§ **Task requirements**: Exclude pictures and give again exactly the lines of the listing, beginning with its first line and ending with the one that contains "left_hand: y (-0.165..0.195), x".

§ **Material to process**:
..............................
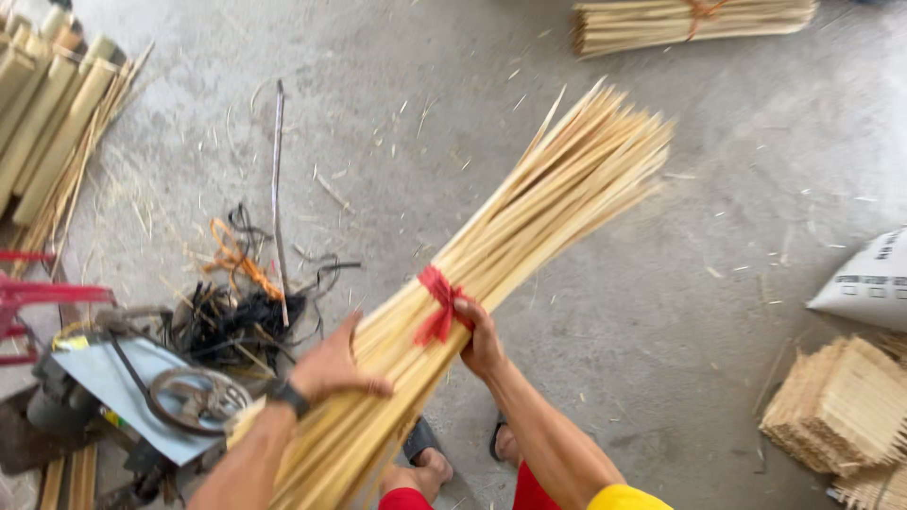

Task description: The person ties a bundle of bamboo strips with a red string, then sits on a stool and uses a grinding machine to smooth the edges of individual bamboo strips. The person feeds each strip through the machine one by one and collects the finished pieces.

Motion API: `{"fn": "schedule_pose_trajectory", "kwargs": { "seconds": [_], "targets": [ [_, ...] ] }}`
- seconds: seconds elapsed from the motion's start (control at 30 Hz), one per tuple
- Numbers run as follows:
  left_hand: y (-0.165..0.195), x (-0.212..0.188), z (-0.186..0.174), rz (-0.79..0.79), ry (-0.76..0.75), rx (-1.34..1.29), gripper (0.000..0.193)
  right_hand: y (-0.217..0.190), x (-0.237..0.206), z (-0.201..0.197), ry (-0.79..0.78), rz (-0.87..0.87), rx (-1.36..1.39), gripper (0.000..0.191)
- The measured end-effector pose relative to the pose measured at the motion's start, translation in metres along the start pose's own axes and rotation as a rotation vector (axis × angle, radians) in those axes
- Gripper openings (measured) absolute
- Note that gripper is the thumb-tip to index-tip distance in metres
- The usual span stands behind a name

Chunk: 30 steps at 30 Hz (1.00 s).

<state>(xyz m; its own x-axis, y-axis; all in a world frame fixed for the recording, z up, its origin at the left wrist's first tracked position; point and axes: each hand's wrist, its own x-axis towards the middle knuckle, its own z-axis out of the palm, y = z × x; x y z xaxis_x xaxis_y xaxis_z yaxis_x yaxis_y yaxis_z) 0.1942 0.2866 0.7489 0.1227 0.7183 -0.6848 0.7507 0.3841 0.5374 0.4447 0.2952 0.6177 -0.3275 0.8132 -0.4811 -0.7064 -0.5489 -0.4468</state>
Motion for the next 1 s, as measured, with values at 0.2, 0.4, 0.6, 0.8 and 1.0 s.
{"fn": "schedule_pose_trajectory", "kwargs": {
  "seconds": [0.2, 0.4, 0.6, 0.8, 1.0],
  "targets": [
    [0.072, -0.026, 0.009, -0.118, -0.083, -0.121, 0.118, -0.077, -0.046, 0.009, 0.206, 0.159, -0.034, 0.053],
    [0.099, 0.053, -0.043, -0.101, -0.005, -0.151, 0.12, -0.137, 0.048, 0.029, 0.229, 0.192, -0.036, 0.051],
    [0.159, 0.185, -0.154, -0.025, 0.034, -0.187, 0.128, -0.245, 0.21, 0.09, 0.134, 0.098, -0.014, 0.05],
    [0.231, 0.284, -0.289, 0.176, 0.542, 0.175, 0.12, -0.37, 0.356, 0.143, 0.078, -0.019, -0.054, 0.048],
    [0.236, 0.34, -0.389, 0.233, 1.316, 0.191, 0.074, -0.516, 0.554, 0.187, 0.038, -0.234, 0.042, 0.047]
  ]
}}
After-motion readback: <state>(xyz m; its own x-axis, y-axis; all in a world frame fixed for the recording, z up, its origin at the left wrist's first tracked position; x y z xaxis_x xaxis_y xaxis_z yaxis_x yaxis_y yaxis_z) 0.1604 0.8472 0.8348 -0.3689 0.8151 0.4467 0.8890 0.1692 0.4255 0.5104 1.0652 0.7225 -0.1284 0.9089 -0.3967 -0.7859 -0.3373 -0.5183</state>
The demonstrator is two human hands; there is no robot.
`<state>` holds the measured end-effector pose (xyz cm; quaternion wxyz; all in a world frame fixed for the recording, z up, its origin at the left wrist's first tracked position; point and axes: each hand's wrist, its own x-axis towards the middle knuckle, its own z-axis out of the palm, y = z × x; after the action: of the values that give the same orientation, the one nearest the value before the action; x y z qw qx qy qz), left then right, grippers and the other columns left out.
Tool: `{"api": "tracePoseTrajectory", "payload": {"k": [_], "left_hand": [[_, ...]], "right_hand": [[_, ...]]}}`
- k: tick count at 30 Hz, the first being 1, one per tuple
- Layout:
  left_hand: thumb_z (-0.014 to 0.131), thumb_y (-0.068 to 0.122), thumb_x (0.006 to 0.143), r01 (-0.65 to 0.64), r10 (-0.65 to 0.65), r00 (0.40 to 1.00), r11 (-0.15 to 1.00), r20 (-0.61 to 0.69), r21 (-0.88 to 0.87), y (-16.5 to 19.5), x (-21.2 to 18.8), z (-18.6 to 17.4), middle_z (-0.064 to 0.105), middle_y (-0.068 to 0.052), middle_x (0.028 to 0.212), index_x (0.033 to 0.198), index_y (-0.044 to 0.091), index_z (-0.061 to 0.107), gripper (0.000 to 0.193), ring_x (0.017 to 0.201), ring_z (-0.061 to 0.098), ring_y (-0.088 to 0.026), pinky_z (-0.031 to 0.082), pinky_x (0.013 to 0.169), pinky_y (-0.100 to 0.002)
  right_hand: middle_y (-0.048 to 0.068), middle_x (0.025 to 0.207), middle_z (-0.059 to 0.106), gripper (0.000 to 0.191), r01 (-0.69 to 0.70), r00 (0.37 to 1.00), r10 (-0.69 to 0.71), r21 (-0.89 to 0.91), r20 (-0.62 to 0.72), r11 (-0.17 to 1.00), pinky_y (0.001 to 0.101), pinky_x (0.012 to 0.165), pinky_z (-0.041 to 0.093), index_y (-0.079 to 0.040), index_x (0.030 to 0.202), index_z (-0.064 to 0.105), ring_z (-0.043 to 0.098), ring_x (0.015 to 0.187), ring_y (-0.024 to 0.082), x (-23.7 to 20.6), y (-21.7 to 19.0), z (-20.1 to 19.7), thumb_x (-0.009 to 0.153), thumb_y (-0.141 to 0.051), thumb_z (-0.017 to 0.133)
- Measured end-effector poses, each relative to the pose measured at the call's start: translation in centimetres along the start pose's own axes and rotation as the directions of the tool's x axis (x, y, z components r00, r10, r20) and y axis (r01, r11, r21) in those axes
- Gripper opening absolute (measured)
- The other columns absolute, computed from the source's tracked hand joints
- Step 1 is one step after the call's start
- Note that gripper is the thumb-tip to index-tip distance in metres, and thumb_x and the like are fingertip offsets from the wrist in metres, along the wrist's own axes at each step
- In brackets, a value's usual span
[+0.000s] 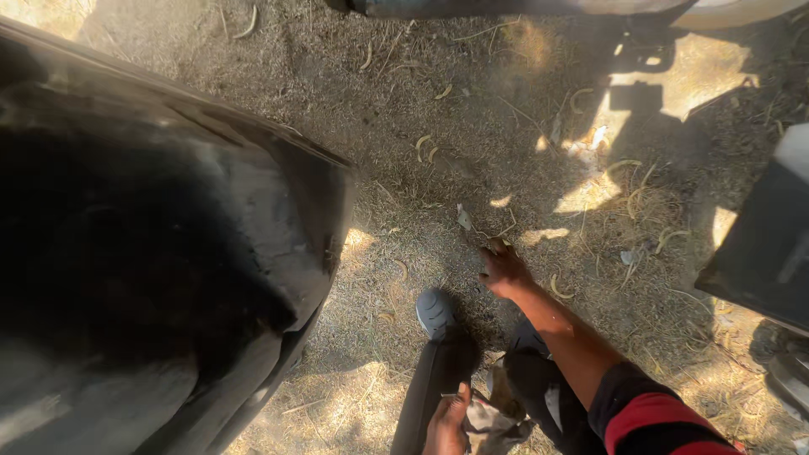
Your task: The person works beside a blue tractor, handling a red and silver hydraulic pump on a metal tray. They turn the pump over, wipe it with a rag, then reach into the tractor's frame and work the pump into the mounting area near the wheel, adjusting it by hand.
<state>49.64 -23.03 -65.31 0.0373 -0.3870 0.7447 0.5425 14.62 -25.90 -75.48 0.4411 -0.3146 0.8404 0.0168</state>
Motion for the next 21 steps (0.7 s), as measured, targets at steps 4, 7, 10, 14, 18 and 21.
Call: {"api": "tracePoseTrajectory", "payload": {"k": [4, 7, 10, 14, 18, 21], "left_hand": [[0.06, 0.032, 0.106, 0.09, -0.092, 0.994, 0.995, -0.056, -0.041, -3.7, 1.8, 4.8, 0.076, -0.012, 0.094, 0.126, 0.014, 0.075, 0.03, 0.085, 0.075, -0.019, 0.058, 0.076, -0.033], [0.059, 0.032, 0.106, 0.152, -0.154, 0.987, 0.987, -0.048, -0.044, -5.8, 4.2, 5.0, 0.076, -0.011, 0.093, 0.125, 0.014, 0.075, 0.03, 0.083, 0.074, -0.019, 0.058, 0.075, -0.033], [0.057, 0.031, 0.107, 0.185, -0.186, 0.982, 0.982, -0.028, -0.04, -5.9, 3.9, 3.7, 0.076, -0.011, 0.093, 0.124, 0.014, 0.075, 0.03, 0.082, 0.074, -0.019, 0.058, 0.074, -0.033], [0.056, 0.031, 0.107, 0.206, -0.207, 0.978, 0.978, -0.019, -0.037, -5.6, 4.0, 3.4, 0.076, -0.01, 0.092, 0.123, 0.013, 0.074, 0.03, 0.081, 0.074, -0.019, 0.058, 0.072, -0.033], [0.054, 0.031, 0.107, 0.195, -0.196, 0.981, 0.98, -0.013, -0.023, -4.5, 4.7, 4.2, 0.076, -0.01, 0.091, 0.121, 0.013, 0.074, 0.031, 0.08, 0.073, -0.019, 0.057, 0.071, -0.033], [0.053, 0.031, 0.107, 0.169, -0.169, 0.985, 0.985, -0.018, -0.022, -0.8, 3.1, 4.0, 0.076, -0.009, 0.09, 0.12, 0.013, 0.074, 0.031, 0.079, 0.073, -0.019, 0.057, 0.07, -0.033]], "right_hand": [[0.018, 0.165, 0.018, 0.083, 0.038, 0.999, -0.038, -0.031, -0.009, 0.999, 0.05, 0.112, 0.047, -0.026, 0.153, 0.041, 0.031, 0.147, 0.042, 6.4, -1.1, 2.7, 0.083, -0.035, 0.083], [0.016, 0.165, 0.009, 0.093, -0.092, 0.986, 0.103, -0.09, 0.133, 0.992, 0.0559, 0.111, 0.043, -0.031, 0.157, 0.033, 0.019, 0.15, 0.042, 10.8, -2.5, 2.8, 0.081, -0.033, 0.087], [0.013, 0.165, 0.017, 0.094, -0.107, 0.981, 0.125, -0.129, 0.147, 0.986, 0.0534, 0.11, 0.047, -0.025, 0.156, 0.035, 0.027, 0.147, 0.038, 12.4, -2.3, 3.0, 0.078, -0.023, 0.088], [0.017, 0.15, 0.042, 0.095, -0.06, 0.996, 0.065, -0.073, 0.065, 0.996, 0.0407, 0.098, 0.061, -0.007, 0.158, 0.037, 0.047, 0.139, 0.036, 12.3, -1.3, 3.4, 0.076, -0.015, 0.086], [0.012, 0.148, 0.051, 0.065, 0.112, 0.915, 0.141, 0.574, -0.377, 0.811, 0.0378, 0.105, 0.055, -0.009, 0.14, 0.062, 0.055, 0.129, 0.028, 9.2, -0.8, 1.2, 0.077, -0.003, 0.077], [0.013, 0.137, 0.067, 0.043, 0.317, 0.907, 0.058, 0.767, -0.417, 0.558, 0.0369, 0.104, 0.051, 0.0, 0.131, 0.071, 0.064, 0.123, 0.023, 3.5, -0.1, -3.1, 0.088, 0.0, 0.071]]}}
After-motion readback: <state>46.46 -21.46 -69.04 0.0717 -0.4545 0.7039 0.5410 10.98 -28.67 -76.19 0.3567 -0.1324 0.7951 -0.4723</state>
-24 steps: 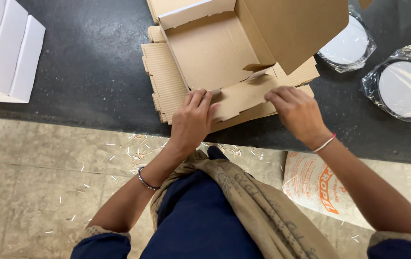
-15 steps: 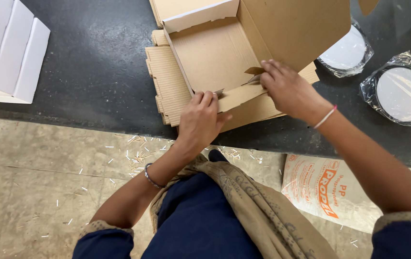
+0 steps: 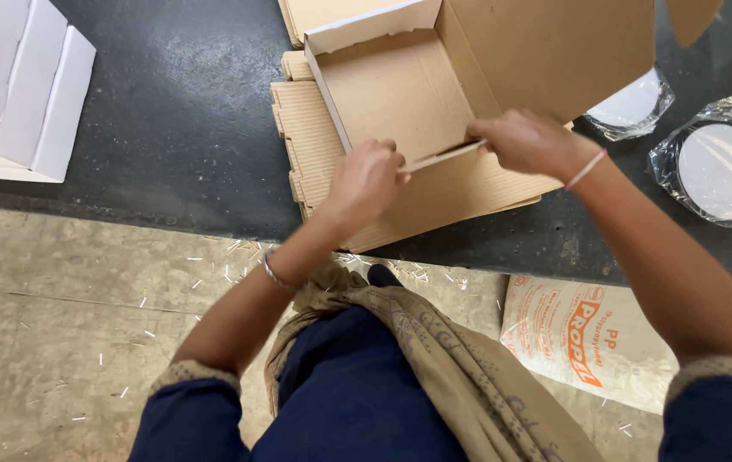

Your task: The person opens a white cardboard box on the workbench, places a plastic-wrapped round LED panel light inside, and closes the box. They then wipe another LED panel with a blue cloth, wrap it in plastic film, and place it into a box before closing it.

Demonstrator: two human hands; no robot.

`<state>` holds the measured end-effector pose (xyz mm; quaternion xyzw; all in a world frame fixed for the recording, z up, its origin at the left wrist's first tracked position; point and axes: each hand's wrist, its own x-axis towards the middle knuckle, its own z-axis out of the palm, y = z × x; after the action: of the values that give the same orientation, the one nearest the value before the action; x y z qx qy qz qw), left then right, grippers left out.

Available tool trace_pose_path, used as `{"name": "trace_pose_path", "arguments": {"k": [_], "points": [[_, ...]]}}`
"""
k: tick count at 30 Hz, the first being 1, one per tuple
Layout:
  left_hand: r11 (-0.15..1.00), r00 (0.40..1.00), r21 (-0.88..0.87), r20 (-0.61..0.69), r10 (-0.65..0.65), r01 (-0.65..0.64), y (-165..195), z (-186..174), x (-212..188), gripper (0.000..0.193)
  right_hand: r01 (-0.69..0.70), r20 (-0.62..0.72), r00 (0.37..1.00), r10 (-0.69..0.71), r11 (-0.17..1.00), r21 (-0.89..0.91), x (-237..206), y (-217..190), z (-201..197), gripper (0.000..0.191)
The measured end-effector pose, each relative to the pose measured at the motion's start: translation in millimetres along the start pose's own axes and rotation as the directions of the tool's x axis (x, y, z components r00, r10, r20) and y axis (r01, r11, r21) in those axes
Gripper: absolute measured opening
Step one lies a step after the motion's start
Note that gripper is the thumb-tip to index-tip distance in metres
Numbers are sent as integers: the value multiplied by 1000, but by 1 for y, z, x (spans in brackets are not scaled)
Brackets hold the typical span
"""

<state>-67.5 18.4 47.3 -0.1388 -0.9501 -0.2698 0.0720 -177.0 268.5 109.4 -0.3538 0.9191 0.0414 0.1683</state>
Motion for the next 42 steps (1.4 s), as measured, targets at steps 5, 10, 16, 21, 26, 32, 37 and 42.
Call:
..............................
§ **Exercise solution**:
Task description: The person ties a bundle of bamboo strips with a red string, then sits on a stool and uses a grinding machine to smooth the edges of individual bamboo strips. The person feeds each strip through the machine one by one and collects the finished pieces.

Motion API: `{"fn": "schedule_pose_trajectory", "kwargs": { "seconds": [_], "targets": [ [_, ...] ] }}`
- seconds: seconds elapsed from the motion's start (control at 30 Hz), one per tuple
- Numbers run as follows:
  left_hand: y (-0.165..0.195), x (-0.212..0.188), z (-0.186..0.174), rz (-0.79..0.79), ry (-0.76..0.75), rx (-1.34..1.29), gripper (0.000..0.193)

No more output will be given for this exercise.